### AIM OF THE TASK
Could you return each line of the material that has "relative" in it?

=== Section Start ===

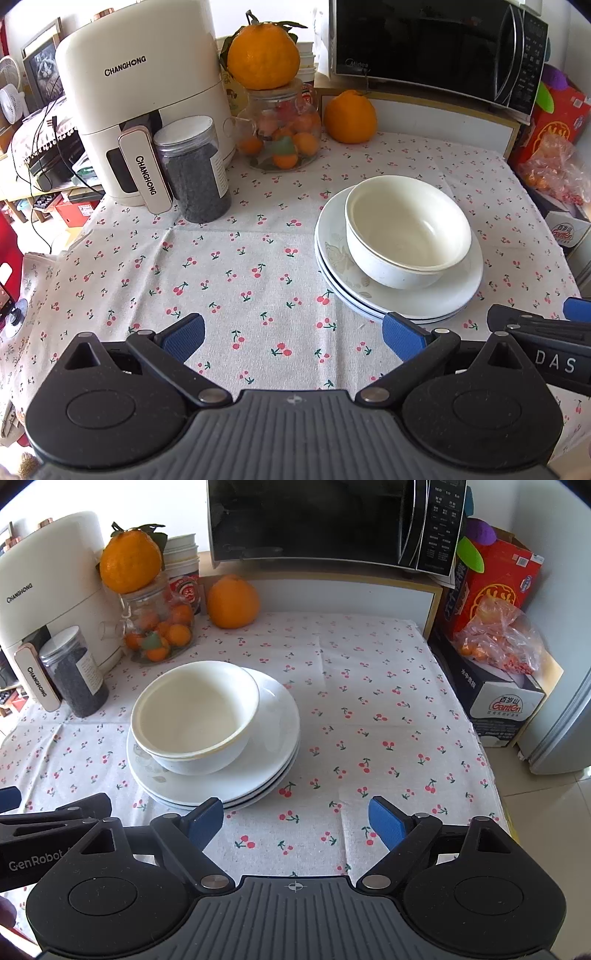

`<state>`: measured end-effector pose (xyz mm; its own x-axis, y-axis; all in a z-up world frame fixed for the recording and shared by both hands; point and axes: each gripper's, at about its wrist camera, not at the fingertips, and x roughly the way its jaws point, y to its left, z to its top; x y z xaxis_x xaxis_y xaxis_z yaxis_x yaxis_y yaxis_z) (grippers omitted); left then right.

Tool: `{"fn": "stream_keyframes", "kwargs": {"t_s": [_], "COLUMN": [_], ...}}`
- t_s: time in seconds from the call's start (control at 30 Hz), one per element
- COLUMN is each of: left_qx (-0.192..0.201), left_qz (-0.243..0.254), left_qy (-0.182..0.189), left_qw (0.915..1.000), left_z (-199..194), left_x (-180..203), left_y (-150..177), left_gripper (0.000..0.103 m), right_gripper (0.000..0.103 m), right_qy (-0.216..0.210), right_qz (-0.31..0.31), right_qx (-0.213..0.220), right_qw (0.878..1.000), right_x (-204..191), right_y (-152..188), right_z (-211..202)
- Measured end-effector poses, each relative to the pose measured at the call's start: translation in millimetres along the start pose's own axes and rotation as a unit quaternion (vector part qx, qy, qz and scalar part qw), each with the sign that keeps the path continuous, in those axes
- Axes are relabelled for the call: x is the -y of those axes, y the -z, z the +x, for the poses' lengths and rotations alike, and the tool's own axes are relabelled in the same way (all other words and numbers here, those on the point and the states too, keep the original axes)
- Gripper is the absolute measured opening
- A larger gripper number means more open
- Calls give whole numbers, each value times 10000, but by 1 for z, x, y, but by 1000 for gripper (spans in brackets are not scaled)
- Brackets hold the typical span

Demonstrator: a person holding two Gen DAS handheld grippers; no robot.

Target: Organize plates and bowls

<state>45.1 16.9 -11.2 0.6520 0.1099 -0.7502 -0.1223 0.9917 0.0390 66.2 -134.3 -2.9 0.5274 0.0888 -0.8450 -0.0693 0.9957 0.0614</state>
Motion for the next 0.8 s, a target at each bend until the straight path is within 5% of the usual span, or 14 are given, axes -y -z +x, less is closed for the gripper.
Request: {"fn": "stream_keyframes", "kwargs": {"t_s": [0.8], "left_qx": [-17], "left_qz": [36], "left_qy": [-20], "left_qw": [10000], "left_z": [-1], "left_x": [1], "left_y": [1], "left_gripper": [103], "right_gripper": [88], "right_qy": [0], "right_qz": [-22], "right_qx": [-33], "right_qw": [10000], "right_x": [-1], "right_y": [1], "right_z": [2]}}
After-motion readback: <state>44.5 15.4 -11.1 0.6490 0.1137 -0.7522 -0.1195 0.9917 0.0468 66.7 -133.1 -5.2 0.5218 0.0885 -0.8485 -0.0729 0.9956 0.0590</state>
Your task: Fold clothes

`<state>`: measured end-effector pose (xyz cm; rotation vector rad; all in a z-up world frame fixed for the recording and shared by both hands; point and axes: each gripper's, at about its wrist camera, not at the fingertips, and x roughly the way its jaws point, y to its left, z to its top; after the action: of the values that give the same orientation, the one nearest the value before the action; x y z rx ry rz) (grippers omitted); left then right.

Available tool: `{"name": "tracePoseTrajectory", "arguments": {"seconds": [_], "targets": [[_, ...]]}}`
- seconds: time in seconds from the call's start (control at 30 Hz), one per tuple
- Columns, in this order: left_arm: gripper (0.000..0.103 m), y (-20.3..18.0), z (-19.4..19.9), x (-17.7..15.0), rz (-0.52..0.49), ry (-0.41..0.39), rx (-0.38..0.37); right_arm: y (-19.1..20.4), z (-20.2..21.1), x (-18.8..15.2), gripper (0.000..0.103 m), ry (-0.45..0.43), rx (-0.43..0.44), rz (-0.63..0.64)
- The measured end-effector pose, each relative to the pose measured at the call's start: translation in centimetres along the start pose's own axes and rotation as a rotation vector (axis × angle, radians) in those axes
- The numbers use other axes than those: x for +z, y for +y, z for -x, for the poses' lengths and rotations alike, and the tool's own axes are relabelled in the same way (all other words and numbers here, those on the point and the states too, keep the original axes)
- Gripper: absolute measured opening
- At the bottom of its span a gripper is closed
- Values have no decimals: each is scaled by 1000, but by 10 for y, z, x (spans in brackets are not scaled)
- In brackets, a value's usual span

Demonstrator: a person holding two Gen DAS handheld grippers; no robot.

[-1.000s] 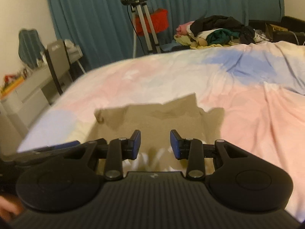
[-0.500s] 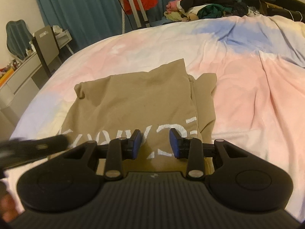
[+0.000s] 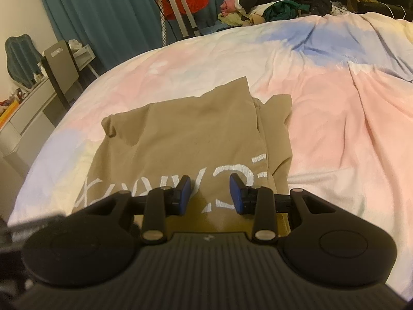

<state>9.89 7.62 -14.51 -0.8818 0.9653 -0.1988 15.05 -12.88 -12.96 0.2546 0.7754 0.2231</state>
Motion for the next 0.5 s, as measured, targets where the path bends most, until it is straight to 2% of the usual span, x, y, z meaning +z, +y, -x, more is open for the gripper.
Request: {"name": "tracePoseTrajectory", "arguments": {"seconds": [0.07, 0.13, 0.17, 0.27, 0.33, 0.4, 0.43, 0.47, 0.5], "targets": [[76, 4, -1, 6, 33, -41, 2, 1, 0, 0, 36, -1, 0, -1], [69, 8, 1, 10, 60, -86, 9, 1, 1, -1, 36, -3, 0, -3], [59, 11, 1, 12, 84, -95, 11, 1, 1, -1, 36, -4, -1, -3], [45, 23, 2, 14, 145, -104, -9, -1, 6, 1, 37, -14, 17, -40], [41, 26, 3, 15, 159, -110, -21, -4, 14, 3, 41, -22, 44, -84], [37, 24, 5, 14, 149, -120, -22, -4, 23, 6, 64, -42, 57, -106], [36, 23, 6, 14, 143, -124, -22, -4, 30, 6, 82, -68, 59, -112], [36, 24, 6, 14, 136, -127, -21, -5, 37, 6, 87, -94, 67, -122], [35, 24, 7, 14, 132, -129, -20, -6, 43, 5, 86, -119, 76, -131]]}}
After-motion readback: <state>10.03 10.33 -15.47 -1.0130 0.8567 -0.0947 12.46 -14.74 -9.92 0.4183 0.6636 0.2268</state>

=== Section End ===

### WRITTEN REPLY
- Measured end-effector poses, each relative to the pose measured at the call's start: translation in millimetres along the start pose's own axes and rotation as a unit quaternion (vector part qx, qy, qz and scalar part qw), each with the sign that keeps the path continuous, in those axes
- The measured end-effector pose, each relative to the pose measured at the call's start: translation in centimetres along the start pose's own axes and rotation as a rotation vector (axis × angle, radians) in those axes

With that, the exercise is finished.